The JEOPARD project objectives were to provide tools for platform-independent development of predictable systems that make use of hybrid platforms consisting of multi-core microprocessors and FPGAs. Three industrial use cases were implemented:

  1. An avionics application by GMV, implementing an AOC (Airline Operational Centre) involving IMA/ARINC-653 compliance and developed according to DO-178B/EC-12B Level C.
  2. A Software Defined Radio application by RadioLabs, designed to simulate the operations performed in a UMTS system at the physical layer.
  3. A Radar application by Cassidian, based on performance requirements typically related to Airport Surveillance Radar (ASR).

More details of this Radar use case will be presented during the live webinar on December 8, 2010.

The evaluation of the Radar use case demonstrated the benefits of a JEOPARD based system and identified the possible improvement of JEOPARD. The radar data processing oriented tracking application turned out to be not only quite stable with aicas’ JamaicaVM on PikeOS but also faster than with OpenJDK on Linux. The evaluation results highlighted one crucial advantage of JEOPARD: It is possible to use the power of multi-core microprocessors for predictable, embedded systems without abandoning the merit of a platform-independent development. Parallelizing an algorithm on multiple cores increased the overall processing power without increasing the processor frequency or electrical power consumption.

“We are proud of our contribution to this ambitious project through the development of new functionality in our PikeOS and ELinOS products,” said Jacques Brygier, VP Marketing and JEOPARD project manager at SYSGO. “Our implementation of a POSIX® SMP personality combined with our standard Linux personality allowed our partner aicas to test different configurations of their real-time Java VM, and Cassidian to apply those configurations to a revised implementation of their advanced Radar application.”

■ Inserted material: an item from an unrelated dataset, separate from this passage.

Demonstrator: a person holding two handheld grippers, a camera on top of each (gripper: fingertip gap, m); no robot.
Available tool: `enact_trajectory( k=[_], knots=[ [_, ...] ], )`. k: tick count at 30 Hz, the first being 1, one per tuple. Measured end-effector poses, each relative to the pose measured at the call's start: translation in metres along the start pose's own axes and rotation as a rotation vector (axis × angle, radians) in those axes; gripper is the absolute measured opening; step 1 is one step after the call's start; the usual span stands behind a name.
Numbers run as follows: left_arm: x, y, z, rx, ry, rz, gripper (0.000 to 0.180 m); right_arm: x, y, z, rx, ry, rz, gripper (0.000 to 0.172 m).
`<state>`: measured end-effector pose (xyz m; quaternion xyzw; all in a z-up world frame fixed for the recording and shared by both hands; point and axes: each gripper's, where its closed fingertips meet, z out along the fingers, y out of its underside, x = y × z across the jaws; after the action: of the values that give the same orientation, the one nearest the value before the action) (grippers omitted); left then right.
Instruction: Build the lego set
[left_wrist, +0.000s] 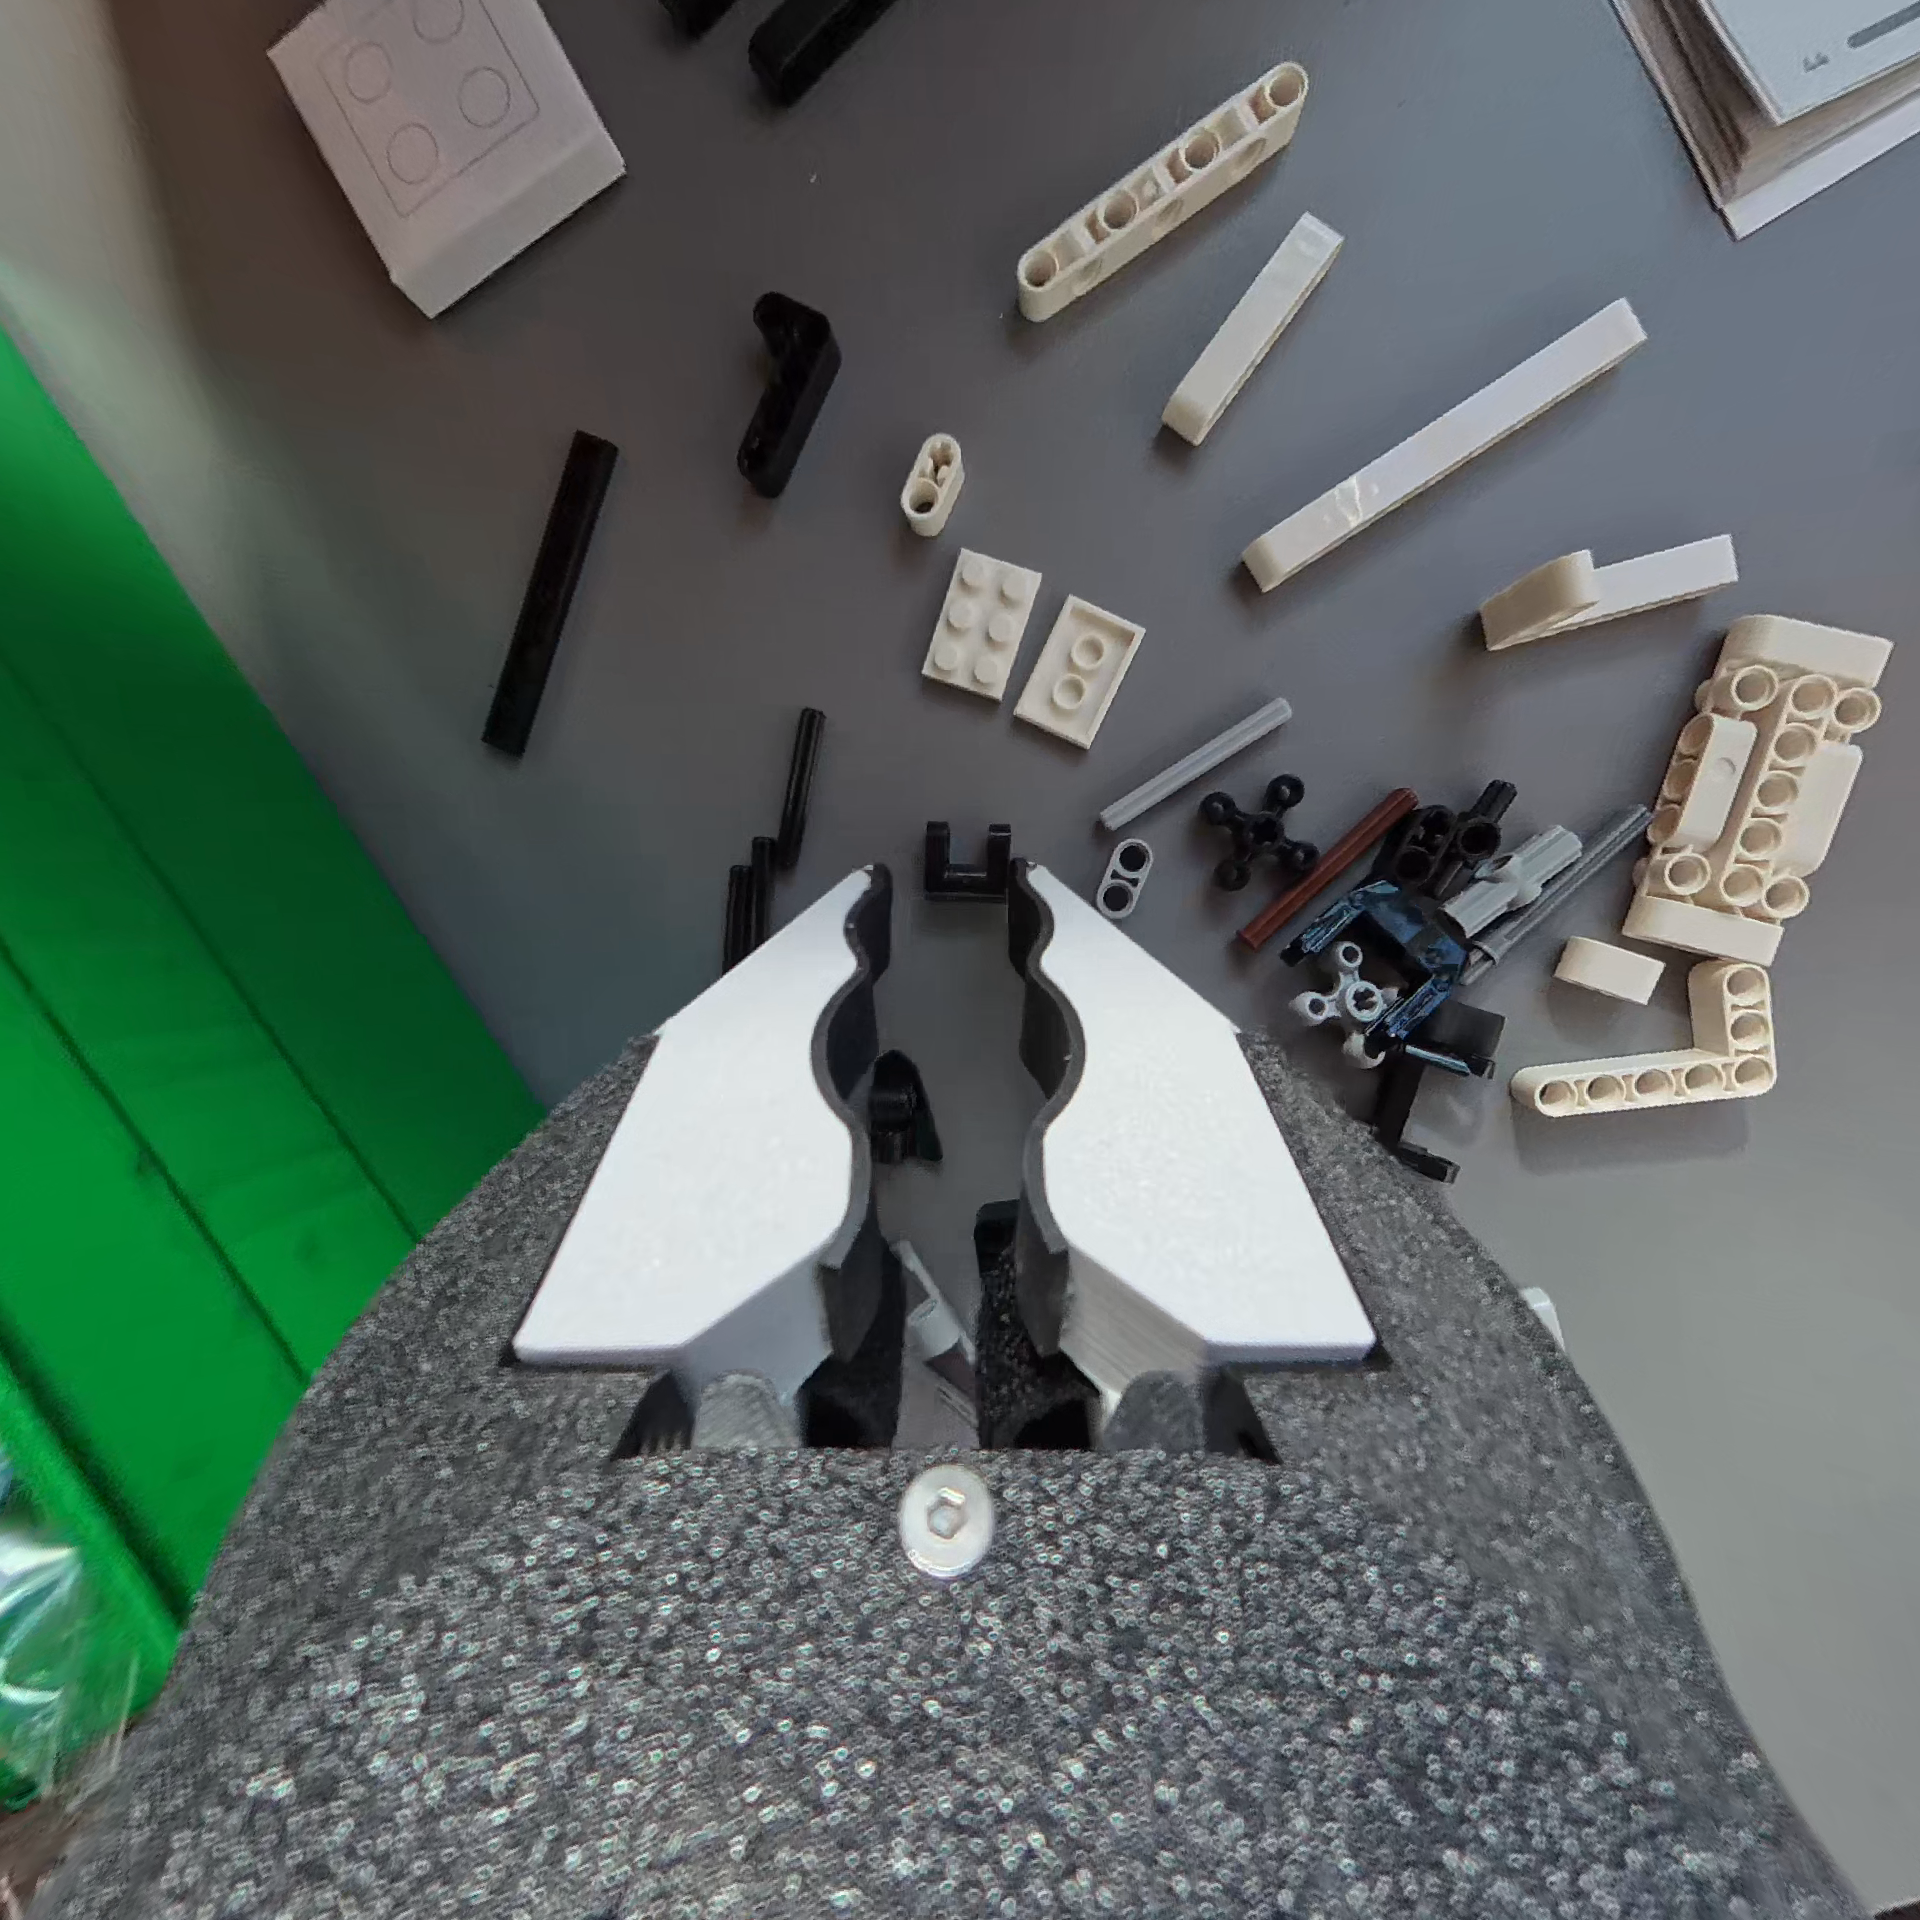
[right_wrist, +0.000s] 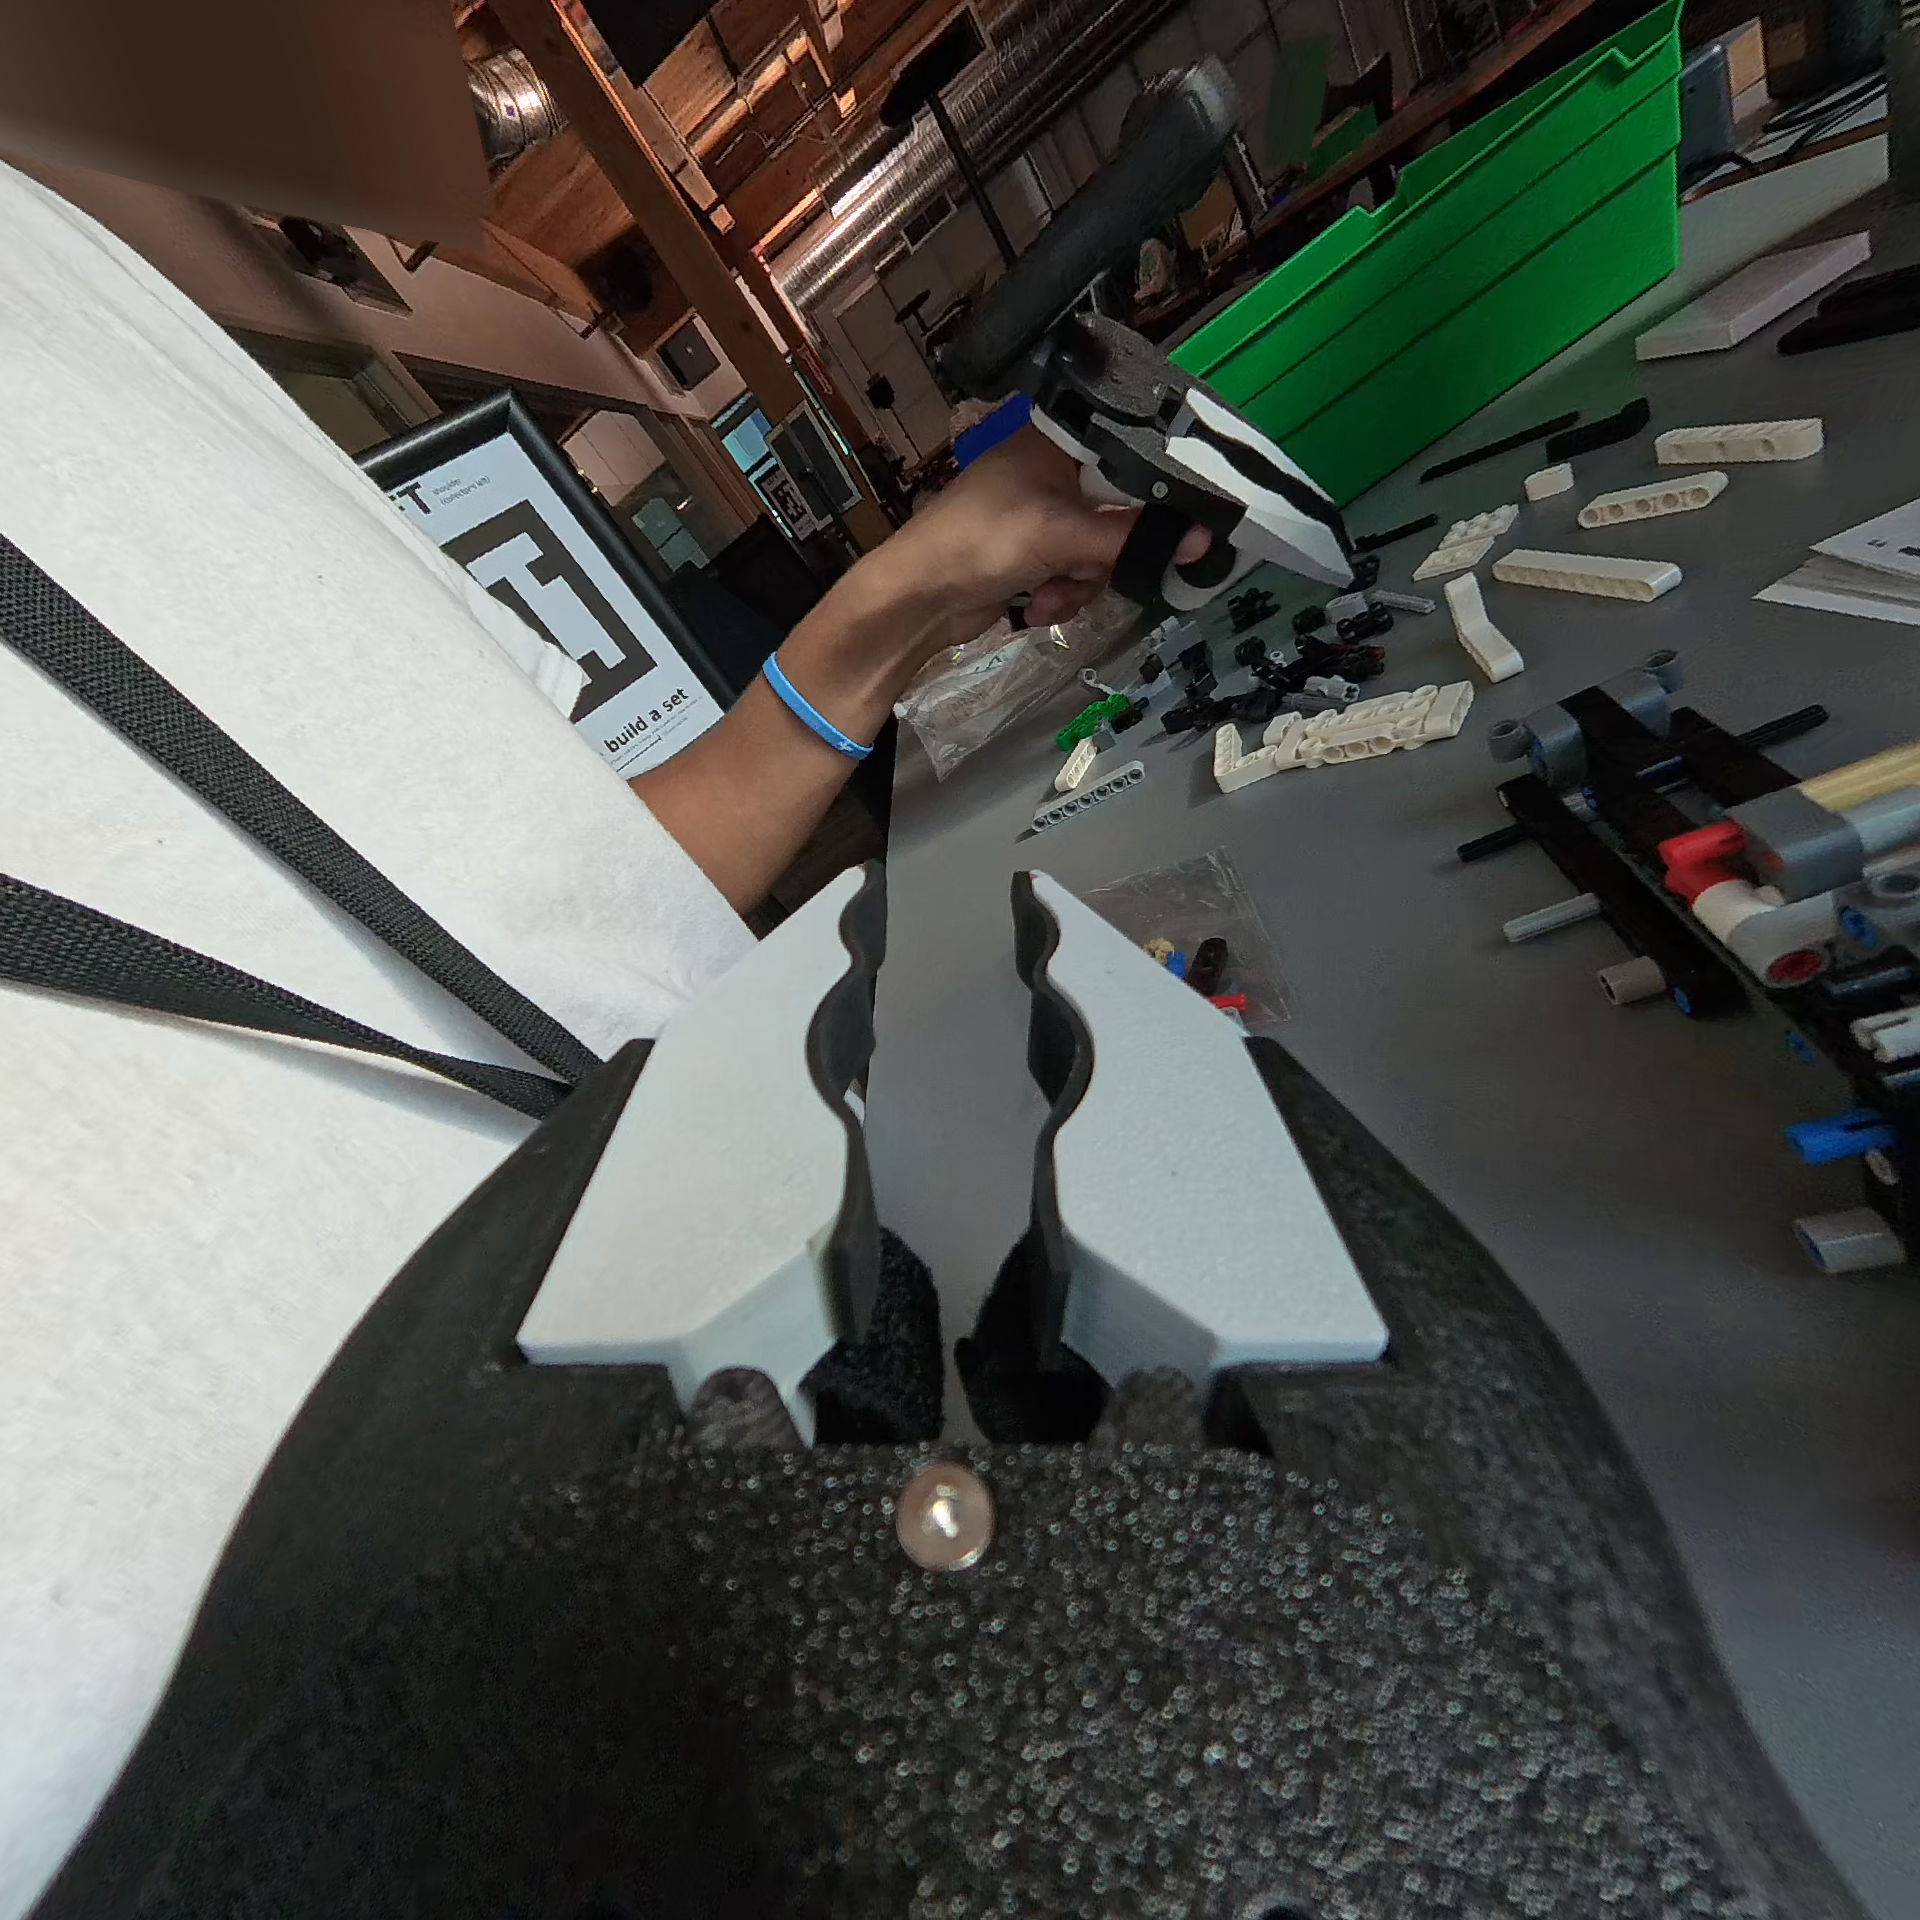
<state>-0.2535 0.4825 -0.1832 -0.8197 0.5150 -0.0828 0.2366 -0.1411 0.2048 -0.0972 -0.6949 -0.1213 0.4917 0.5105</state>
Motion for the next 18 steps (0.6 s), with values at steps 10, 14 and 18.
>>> enact_trajectory(
  k=[10, 14, 18],
  knots=[
    [0.051, 0.049, -0.066, 0.112, 0.141, 0.117, 0.021, 0.0, 0.001, 0.001, -0.008, -0.005, 0.009, 0.022],
    [0.087, 0.082, -0.078, 0.084, 0.21, 0.118, 0.024, 0.001, 0.002, 0.002, -0.016, -0.002, 0.009, 0.022],
    [0.106, 0.085, -0.076, 0.114, 0.216, -0.024, 0.029, 0.001, 0.004, 0.003, -0.028, 0.0, 0.004, 0.022]
  ],
)
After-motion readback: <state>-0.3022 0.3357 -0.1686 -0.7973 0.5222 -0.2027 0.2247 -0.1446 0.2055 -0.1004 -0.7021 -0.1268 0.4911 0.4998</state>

One noteworthy objective of JEOPARD was to enable developers to easily integrate FPGAs with microprocessors in one system and to communicate between both devices in a convenient way using Java. This objective was accomplished. In the radar use case, a microprocessor sent data to an FPGA via PCIe, the FPGA processed the data and sent back the results to the microprocessor. JEOPARD's HW-Methods encapsulate the platform-specific communication and provide a functional interface to the Java developer.

JEOPARD fulfills the essential requirements and offers a high value to developers of predictable and embedded systems. Although some building blocks of JEOPARD have to be enhanced based on the findings of this evaluation, JEOPARD is ready to boost the platform-independent development of predictable and embedded systems.

About JEOPARD Project

JEOPARD is a project that brings together leading European suppliers of real-time technologies, research institutes and industrial users, to develop new real-time Java technologies for multi-core systems. About 3.3 million Euros have been invested in research and development for the project, which has successfully completed in October 2010.

The JEOPARD project is partially funded by the 7th framework program, an initiative of the European community to advance research and development of new technologies, applications and industries. The project will contribute to future standards for developing real-time Java and multi-core systems. Participants in the project are aicas, Cassidian Electronics, one of the three Business Units of Cassidian (formerly EADS Defense & Security), an EADS company, FZI, RadioLabs, GMV, Technical University of Cluj-Napoca, Technical University of Vienna, The Open Group, University of York, and SYSGO.